:: What to do ::
Scan the records below, and wherever a line has the word "orange", pull it out.
════════
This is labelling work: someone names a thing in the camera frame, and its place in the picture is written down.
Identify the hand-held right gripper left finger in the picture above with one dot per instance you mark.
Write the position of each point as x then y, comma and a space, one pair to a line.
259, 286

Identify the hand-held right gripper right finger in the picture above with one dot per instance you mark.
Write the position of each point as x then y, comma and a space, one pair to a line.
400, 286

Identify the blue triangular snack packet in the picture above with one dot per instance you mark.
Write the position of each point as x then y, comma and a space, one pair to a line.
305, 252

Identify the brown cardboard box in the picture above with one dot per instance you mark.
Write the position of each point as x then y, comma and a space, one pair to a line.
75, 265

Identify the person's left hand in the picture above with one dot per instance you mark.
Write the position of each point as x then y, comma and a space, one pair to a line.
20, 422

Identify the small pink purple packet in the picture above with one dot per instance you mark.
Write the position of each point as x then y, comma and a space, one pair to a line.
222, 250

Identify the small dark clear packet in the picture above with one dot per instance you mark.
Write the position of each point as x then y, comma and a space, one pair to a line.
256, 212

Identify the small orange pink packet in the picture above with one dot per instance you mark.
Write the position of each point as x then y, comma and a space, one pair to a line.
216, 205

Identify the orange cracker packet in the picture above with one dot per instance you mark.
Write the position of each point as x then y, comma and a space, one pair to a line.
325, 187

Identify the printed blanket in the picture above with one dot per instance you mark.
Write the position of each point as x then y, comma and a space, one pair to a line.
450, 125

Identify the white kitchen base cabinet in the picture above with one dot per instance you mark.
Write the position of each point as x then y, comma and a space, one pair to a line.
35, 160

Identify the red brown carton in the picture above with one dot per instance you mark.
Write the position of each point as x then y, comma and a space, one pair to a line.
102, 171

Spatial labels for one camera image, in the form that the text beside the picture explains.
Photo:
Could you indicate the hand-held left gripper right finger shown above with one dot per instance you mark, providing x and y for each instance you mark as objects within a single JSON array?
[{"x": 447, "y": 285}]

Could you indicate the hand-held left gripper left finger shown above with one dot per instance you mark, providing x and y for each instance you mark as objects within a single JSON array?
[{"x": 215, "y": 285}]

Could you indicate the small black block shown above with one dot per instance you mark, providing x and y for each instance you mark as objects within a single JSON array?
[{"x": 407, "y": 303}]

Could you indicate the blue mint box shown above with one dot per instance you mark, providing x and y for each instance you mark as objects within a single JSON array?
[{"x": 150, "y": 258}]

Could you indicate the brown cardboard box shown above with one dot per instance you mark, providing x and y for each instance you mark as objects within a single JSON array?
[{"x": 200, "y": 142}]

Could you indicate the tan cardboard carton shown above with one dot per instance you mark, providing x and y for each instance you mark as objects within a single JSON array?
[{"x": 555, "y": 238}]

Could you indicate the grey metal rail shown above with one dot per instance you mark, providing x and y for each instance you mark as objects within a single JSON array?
════════
:: Solution ::
Identify the small orange pink packet in the picture above with one dot per instance you mark.
Identify the orange cracker packet in the picture above with one dot per instance you mark.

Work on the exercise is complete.